1. Know your audience
A critical consideration in understanding the fit-for-purpose nature of a data set is thinking about stakeholder expectations, including what they want to learn and how the outputs of the research will be employed. This includes assessing if the analysis will be for internal use only, or if it will be included in a regulatory submission.
Regulatory bodies such as the FDA have high standards for real-world data and evidence used to support new products and indications. Using an analysis in regulatory submissions will require certain data transparency in terms of traceability, auditing and sharing. Understanding the ability of a given asset to support those needs is essential.
Ensuring you know the final audience for your work well in advance — and what that audience requires from a data quality documentation and transparency perspective — will start you on a solid foundation before diving into the specifics of your study.
2. Understand the research question, hypothesis or business issue
Having a comprehensive understanding of the question you’re asking, the hypothesis to be tested, or the business issue at hand is inarguably one of the most important steps in determining which data asset to employ.
Skipping this step, even in part, has the potential to set you on a path that may lead to a time-consuming, costly failure. Given the criticality of the question and hypothesis definition, you should invest heavily in the design, definition and validation of the question(s) being asked, and the answer(s) being sought.
Iterating on such questions can ensure the question(s) meet the appropriate level of specificity well in advance of selecting a data asset.
For example, consider an organization that wants to investigate bariatric surgery outcomes. The following examples illustrate how one way of approaching the research goal is better than the other because of the level of specificity.
- Example 1: “Examine bariatric surgery to understand the outcomes.”
- Example 2: “What is the rate of success of bariatric surgery over time and what percentage of patients do not see success?

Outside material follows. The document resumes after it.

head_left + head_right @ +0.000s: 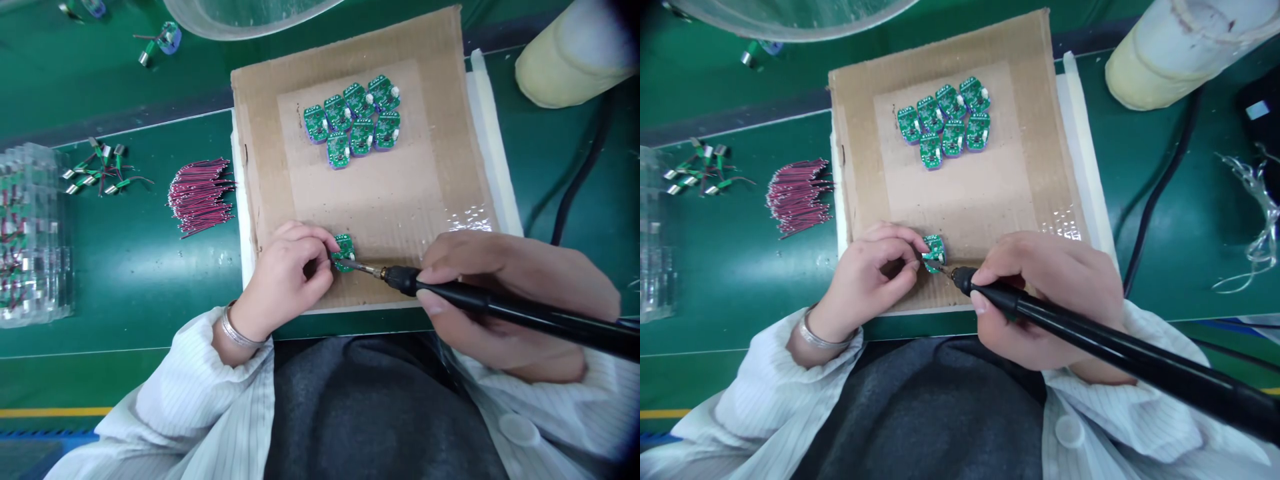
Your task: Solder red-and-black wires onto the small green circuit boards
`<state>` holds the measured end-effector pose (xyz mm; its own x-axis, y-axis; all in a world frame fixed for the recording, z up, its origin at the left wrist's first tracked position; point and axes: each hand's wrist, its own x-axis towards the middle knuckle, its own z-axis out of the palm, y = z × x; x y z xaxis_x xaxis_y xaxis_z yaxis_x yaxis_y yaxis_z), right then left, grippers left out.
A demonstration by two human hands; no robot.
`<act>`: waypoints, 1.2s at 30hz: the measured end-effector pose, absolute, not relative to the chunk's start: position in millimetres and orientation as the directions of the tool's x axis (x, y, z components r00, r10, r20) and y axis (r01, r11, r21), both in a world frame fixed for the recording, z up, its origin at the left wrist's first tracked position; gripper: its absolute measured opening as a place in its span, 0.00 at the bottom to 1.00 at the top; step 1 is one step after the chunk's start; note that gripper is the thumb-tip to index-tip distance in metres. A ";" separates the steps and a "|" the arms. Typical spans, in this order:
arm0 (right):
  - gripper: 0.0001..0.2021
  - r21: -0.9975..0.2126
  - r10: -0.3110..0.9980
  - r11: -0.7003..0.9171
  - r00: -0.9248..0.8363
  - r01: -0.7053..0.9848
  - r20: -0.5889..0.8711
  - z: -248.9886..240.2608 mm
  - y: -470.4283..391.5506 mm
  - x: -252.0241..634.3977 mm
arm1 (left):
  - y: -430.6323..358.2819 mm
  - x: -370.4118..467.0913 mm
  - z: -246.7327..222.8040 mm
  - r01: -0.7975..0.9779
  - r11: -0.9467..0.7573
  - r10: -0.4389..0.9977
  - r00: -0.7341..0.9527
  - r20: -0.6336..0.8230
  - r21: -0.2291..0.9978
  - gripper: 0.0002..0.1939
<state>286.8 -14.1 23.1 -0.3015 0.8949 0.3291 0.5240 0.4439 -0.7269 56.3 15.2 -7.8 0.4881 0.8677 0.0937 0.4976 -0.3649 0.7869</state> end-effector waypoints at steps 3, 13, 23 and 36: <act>0.06 -0.725 0.893 0.447 -0.301 0.524 0.333 21.3 -13.5 285.9 | 14.9 56.5 -7.6 0.497 -0.361 0.868 0.488 0.091 0.789 0.09; 0.05 -0.769 0.930 0.365 -0.252 0.525 0.269 32.0 -19.3 289.5 | 15.1 55.9 -7.0 0.499 -0.369 0.864 0.496 0.090 0.784 0.09; 0.03 -0.699 0.895 0.447 -0.275 0.559 0.352 32.6 -18.3 278.9 | 15.2 55.8 -6.9 0.490 -0.372 0.859 0.503 0.092 0.788 0.09; 0.04 -0.681 0.885 0.466 -0.319 0.565 0.340 33.9 -15.5 283.4 | 15.9 55.0 -8.2 0.484 -0.380 0.858 0.502 0.106 0.788 0.08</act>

What does that lack of success translate to in terms of cost?”
The second example is a better place to start because it allows you to understand which data elements are clearly necessary to answer the underlying questions. From the second example, you can see that you need a data set that includes both patient outcomes and cost metrics and identifies patients who’ve undergone a surgical procedure. These are all simple but useful considerations in selecting a fit-for-purpose data set.